Throughout the entire process of moving the Libraries to a virtual stage, this team did “extraordinary work to make sure the transition was smooth and successful.” The moment called for creative problem solving at an even faster rate than usual in order to implement a remote infrastructure for providing services that usually take place on-site and in-person. 

Nominators cited the team’s development of an entirely new process enabling the delivery of equipment to staff members’ homes. To accomplish this, they had to determine where to purchase equipment, how to handle ordering and payment, the tracking of packages, and expense reconciliation, in addition to assisting staff install their home offices remotely. The team quickly identified actions needed to mitigate the challenges of switching to entirely remote work, accomplishing incredible feats in a short time span.

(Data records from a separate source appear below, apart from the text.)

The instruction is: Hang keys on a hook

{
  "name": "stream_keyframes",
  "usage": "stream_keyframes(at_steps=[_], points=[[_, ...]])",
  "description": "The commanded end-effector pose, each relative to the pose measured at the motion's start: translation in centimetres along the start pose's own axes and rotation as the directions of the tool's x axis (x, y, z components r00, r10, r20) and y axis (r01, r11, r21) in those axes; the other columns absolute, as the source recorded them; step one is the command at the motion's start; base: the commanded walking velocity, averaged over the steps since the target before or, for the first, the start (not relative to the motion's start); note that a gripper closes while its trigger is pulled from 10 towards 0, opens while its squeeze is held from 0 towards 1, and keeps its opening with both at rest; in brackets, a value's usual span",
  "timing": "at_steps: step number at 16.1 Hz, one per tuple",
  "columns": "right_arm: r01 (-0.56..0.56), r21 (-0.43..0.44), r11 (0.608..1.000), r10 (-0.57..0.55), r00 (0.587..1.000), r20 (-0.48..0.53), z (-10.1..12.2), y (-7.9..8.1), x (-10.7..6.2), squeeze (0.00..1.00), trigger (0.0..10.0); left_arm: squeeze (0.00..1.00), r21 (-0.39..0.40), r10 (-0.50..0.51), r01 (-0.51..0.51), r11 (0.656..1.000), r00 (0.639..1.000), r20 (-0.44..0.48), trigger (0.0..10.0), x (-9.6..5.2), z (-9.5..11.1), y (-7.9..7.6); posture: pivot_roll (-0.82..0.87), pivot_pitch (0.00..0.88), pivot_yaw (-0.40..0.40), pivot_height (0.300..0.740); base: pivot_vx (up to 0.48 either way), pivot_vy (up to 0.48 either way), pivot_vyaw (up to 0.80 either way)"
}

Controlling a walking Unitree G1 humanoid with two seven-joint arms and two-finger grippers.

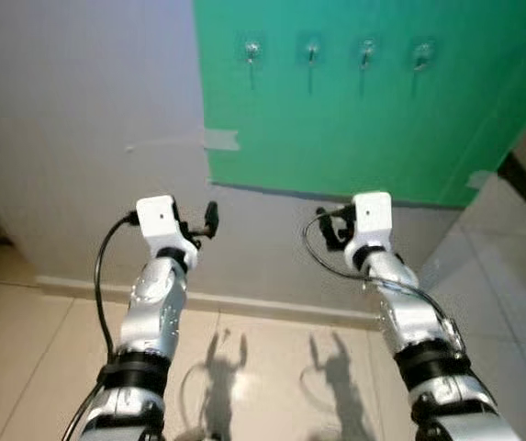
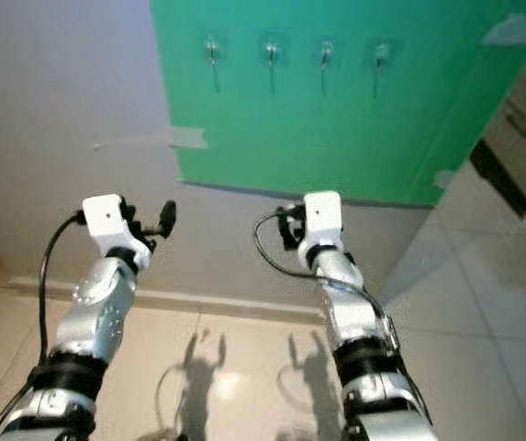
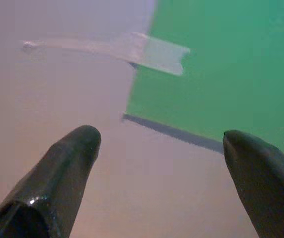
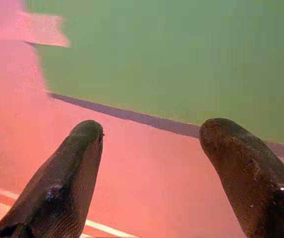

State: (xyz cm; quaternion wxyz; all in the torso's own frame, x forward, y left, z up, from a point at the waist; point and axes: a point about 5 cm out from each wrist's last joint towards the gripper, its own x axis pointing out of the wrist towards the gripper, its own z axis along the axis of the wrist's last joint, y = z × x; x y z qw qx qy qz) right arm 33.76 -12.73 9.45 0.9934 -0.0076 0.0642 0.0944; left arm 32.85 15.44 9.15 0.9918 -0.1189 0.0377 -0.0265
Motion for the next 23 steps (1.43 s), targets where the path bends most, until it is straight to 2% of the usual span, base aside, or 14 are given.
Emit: stream_keyframes(at_steps=[1,10,12,13,14,15,23], points=[[-0.021,0.015,1.0,0.021,1.0,0.017,0.35,0.13,-0.01,0.0,10.0,0.0,-0.007,-0.002,0.003,1.0,1.0,0.008,10.0,0.1,0.28,-0.13,-0.05,0.0,0.013,0.74,0.0,0.0,0.0],[-0.049,-0.012,0.999,0.049,0.999,0.002,0.06,0.51,-0.31,0.0,10.0,0.0,-0.008,-0.023,0.023,1.0,1.0,-0.005,10.0,0.1,-0.03,-0.57,-0.06,0.0,0.024,0.74,0.0,0.0,0.73],[-0.018,-0.013,1.0,0.018,1.0,0.007,0.03,0.3,-0.42,0.0,10.0,0.0,-0.006,-0.029,0.029,1.0,1.0,-0.011,10.0,0.12,-0.11,-0.66,-0.06,0.0,0.027,0.74,0.0,0.0,0.76],[0.011,-0.045,0.999,-0.012,0.999,-0.038,-0.36,0.06,-0.26,0.0,10.0,0.0,-0.007,-0.03,0.03,1.0,0.999,-0.014,10.0,0.13,-0.15,-0.7,-0.06,0.0,0.027,0.74,0.0,0.0,0.0],[0.007,-0.011,1.0,-0.007,1.0,-0.003,-0.02,-0.04,-0.36,0.0,10.0,0.0,-0.007,-0.032,0.032,0.999,0.999,-0.015,10.0,0.09,-0.17,-0.71,-0.06,0.0,0.028,0.74,0.0,0.0,0.0],[0.0,-0.023,1.0,-0.001,0.999,-0.046,-0.36,0.04,-0.29,0.0,10.0,0.0,-0.007,-0.033,0.033,0.999,0.999,-0.016,10.0,0.03,-0.22,-0.7,-0.06,0.0,0.028,0.74,0.0,0.0,0.0],[-0.017,0.016,1.0,0.018,0.999,-0.031,0.01,0.12,-0.17,0.0,10.0,0.0,-0.01,-0.065,0.065,0.998,0.997,-0.032,10.0,0.3,-0.27,-1.07,-0.07,0.0,0.032,0.74,0.0,0.0,-0.74]])
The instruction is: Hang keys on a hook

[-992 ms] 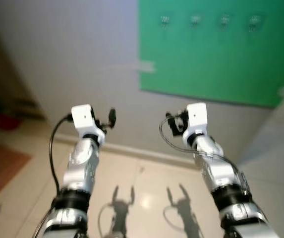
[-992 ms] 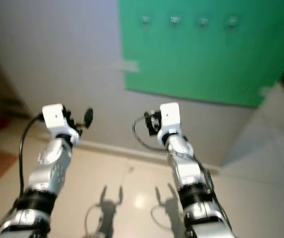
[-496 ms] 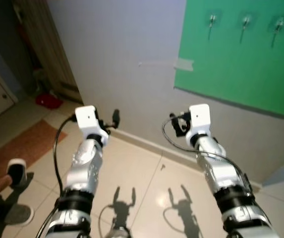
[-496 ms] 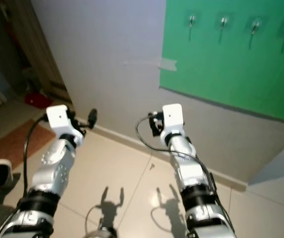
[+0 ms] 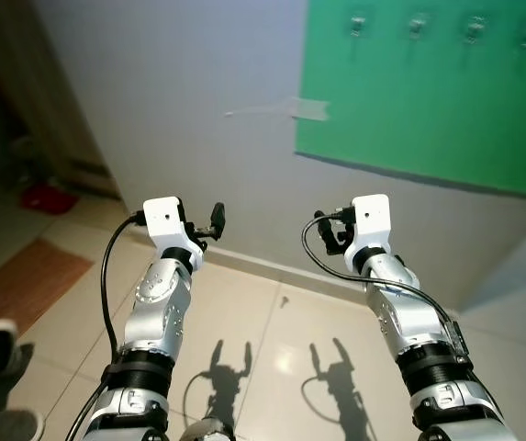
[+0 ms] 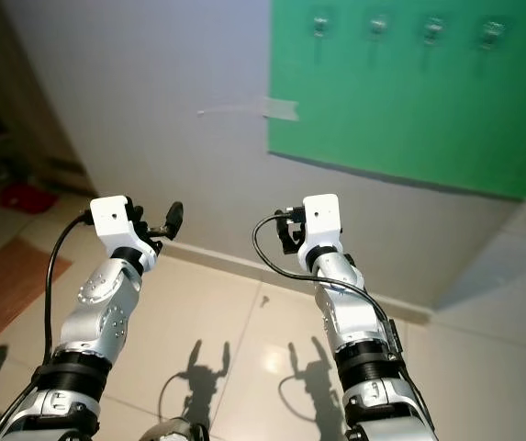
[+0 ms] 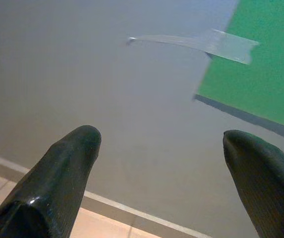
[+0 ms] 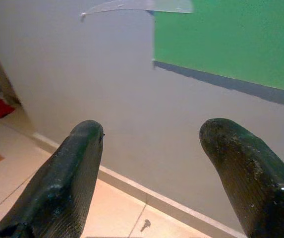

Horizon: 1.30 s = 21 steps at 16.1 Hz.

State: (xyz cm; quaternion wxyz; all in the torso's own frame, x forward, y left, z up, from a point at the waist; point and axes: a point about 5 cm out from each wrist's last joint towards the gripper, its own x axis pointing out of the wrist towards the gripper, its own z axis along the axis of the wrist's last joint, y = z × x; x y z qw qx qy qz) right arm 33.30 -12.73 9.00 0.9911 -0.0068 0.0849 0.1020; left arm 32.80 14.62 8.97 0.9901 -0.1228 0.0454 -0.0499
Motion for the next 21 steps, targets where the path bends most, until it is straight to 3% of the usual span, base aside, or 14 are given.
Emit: stream_keyframes(at_steps=[1,17,21], points=[[-0.003,0.018,1.0,0.003,1.0,0.008,0.43,0.0,0.18,0.0,10.0,0.0,0.002,-0.029,0.029,1.0,0.999,-0.014,10.0,0.34,0.07,-0.44,-0.07,0.0,0.033,0.74,0.0,0.0,-0.76],[0.012,0.008,1.0,-0.012,1.0,-0.006,-0.35,-0.28,0.12,0.0,10.0,0.0,0.018,-0.024,0.025,1.0,0.999,-0.034,10.0,0.61,-0.16,-0.06,-0.07,0.0,0.037,0.74,0.0,0.0,-0.77],[0.023,0.018,1.0,-0.024,1.0,0.016,-0.19,-0.41,0.1,0.0,10.0,0.0,0.018,-0.022,0.023,1.0,0.999,-0.033,10.0,0.64,-0.11,-0.02,-0.07,0.0,0.041,0.74,0.0,0.0,0.0]])
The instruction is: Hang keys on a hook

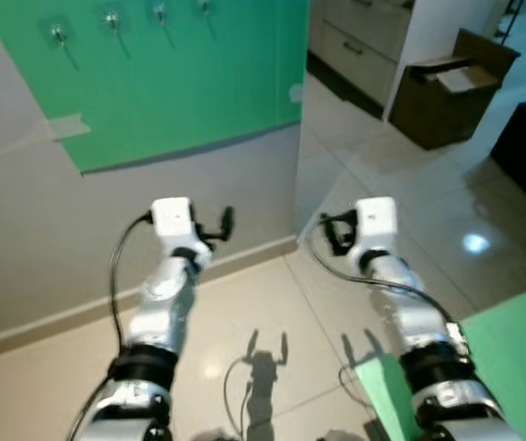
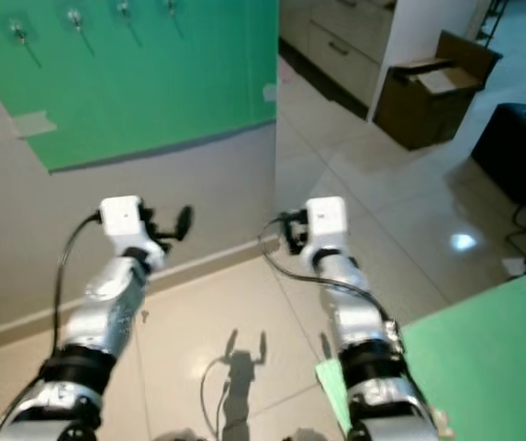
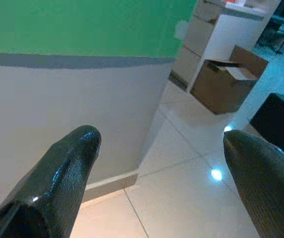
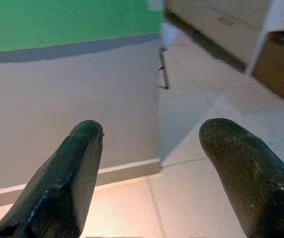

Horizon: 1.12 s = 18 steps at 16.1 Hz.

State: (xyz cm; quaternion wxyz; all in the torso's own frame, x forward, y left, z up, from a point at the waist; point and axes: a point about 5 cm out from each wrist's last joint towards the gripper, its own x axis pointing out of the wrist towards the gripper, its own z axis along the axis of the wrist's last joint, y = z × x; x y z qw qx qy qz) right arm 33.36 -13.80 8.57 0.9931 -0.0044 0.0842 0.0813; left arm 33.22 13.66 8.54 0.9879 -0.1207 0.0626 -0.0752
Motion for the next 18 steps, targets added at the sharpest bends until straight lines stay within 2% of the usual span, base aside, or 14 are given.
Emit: stream_keyframes(at_steps=[1,5,15,18], points=[[-0.021,0.011,1.0,0.021,1.0,0.016,0.26,0.67,0.15,0.0,10.0,0.0,0.017,0.023,-0.023,1.0,1.0,0.007,10.0,0.03,0.5,0.76,-0.07,0.0,0.042,0.74,0.0,0.0,0.0],[-0.026,0.003,1.0,0.026,1.0,0.012,0.13,0.86,0.08,0.0,10.0,0.0,0.028,0.012,-0.012,1.0,1.0,0.002,10.0,0.07,0.53,0.67,-0.06,0.0,0.048,0.74,0.0,0.0,0.0],[-0.029,0.0,1.0,0.029,1.0,0.005,-0.64,0.58,-0.57,0.0,10.0,0.0,0.039,0.01,-0.01,0.999,1.0,0.0,10.0,-0.05,0.17,0.41,-0.07,0.0,0.051,0.74,0.0,0.47,0.0],[-0.028,-0.003,1.0,0.028,1.0,0.013,-0.47,0.61,-0.6,0.0,10.0,0.0,0.047,0.007,-0.008,0.999,1.0,0.005,10.0,0.0,0.39,0.42,-0.08,0.0,0.053,0.74,0.0,0.0,0.0]])
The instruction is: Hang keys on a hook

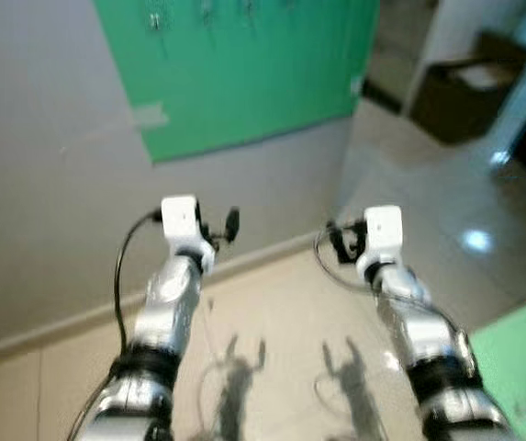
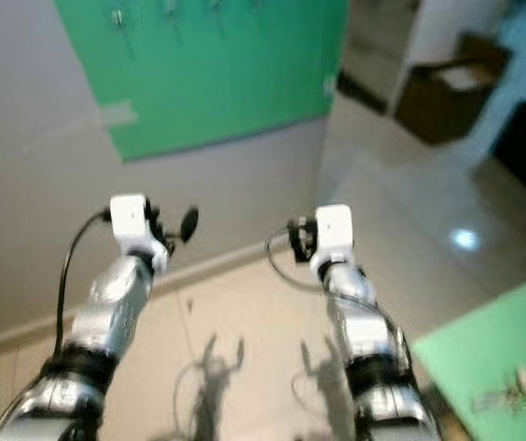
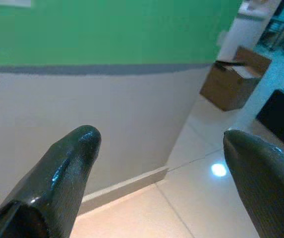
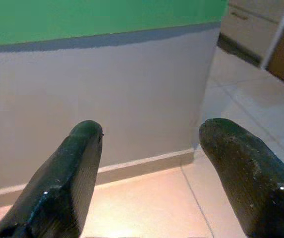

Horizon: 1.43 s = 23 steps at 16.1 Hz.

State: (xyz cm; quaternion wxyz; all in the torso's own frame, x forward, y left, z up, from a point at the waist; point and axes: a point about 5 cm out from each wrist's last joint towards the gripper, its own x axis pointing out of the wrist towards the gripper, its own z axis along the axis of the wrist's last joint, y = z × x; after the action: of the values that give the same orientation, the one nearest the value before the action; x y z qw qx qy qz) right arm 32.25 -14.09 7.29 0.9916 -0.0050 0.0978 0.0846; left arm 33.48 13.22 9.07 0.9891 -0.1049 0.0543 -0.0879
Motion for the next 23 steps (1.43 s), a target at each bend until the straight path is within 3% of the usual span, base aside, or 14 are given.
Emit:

Like a human cannonball, this team adapted existing processes, provisioning, and deployment with incredible speed and directness as the reality of the pandemic evolved. They are our behind-the-scenes jugglers, making sure the show runs smoothly no matter what; our big top tent, the structure supporting all of our activities and feats.

Throughout the process, the team has been consistently praised for how it handled this unique and stressful situation, putting the organization’s needs first. In recognition of their spectacular performance in extraordinary circumstances, the Innovation, Creativity, and Problem Solving Award goes to the Rapid Technology Deployment Team: Ola Mustapha, Renee Hellenbrecht, Olimpia Estela Caceres-Brown, and Matthew Davies.